* Your objective
Set down, unchanged, the line with "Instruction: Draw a" and everything after it through the last line of the data.

START Data block

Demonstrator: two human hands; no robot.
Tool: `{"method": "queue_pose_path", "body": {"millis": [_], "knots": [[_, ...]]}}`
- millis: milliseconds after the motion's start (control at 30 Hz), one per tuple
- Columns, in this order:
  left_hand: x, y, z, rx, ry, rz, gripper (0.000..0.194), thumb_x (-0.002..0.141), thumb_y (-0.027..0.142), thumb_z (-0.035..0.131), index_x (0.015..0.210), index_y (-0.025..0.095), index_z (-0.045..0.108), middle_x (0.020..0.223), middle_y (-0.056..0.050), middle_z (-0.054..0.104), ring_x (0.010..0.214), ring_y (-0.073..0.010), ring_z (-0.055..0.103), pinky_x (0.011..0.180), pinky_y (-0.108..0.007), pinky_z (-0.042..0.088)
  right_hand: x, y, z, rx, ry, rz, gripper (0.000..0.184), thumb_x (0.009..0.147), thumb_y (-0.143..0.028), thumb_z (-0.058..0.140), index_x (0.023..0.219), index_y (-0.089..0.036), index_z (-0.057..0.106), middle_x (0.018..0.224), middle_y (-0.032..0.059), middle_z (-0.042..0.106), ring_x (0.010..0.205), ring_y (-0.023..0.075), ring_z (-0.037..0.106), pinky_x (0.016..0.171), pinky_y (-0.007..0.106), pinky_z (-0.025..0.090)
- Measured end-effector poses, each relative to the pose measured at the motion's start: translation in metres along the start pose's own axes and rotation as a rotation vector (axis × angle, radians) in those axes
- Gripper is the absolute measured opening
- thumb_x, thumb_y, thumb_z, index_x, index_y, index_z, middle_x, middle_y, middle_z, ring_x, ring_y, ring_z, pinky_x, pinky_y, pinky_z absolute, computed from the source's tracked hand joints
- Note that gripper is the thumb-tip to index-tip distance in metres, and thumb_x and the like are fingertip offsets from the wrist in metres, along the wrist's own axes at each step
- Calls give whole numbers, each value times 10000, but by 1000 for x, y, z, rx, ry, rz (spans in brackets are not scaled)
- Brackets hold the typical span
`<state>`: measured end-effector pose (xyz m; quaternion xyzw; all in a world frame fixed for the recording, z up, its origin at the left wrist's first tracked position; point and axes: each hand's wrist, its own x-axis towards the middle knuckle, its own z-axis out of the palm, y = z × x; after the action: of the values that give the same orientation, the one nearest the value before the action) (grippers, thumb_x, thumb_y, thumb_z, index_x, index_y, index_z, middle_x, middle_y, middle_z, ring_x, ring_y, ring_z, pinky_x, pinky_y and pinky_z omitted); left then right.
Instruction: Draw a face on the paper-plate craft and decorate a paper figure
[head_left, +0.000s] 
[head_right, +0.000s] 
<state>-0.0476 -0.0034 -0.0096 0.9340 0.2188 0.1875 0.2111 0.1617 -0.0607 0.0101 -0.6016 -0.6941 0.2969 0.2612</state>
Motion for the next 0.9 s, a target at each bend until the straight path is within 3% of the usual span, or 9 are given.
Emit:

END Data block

* Completed exercise
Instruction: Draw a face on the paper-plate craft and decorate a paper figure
[head_left, +0.000s] 
[head_right, +0.000s] 
<state>-0.0476 -0.0034 -0.0096 0.9340 0.2188 0.1875 0.2111 0.1617 -0.0607 0.0101 -0.6016 -0.6941 0.2969 0.2612</state>
Motion for the next 0.9 s, a target at each bend until the straight path is within 3% of the usual span, or 9 are given.
Emit:

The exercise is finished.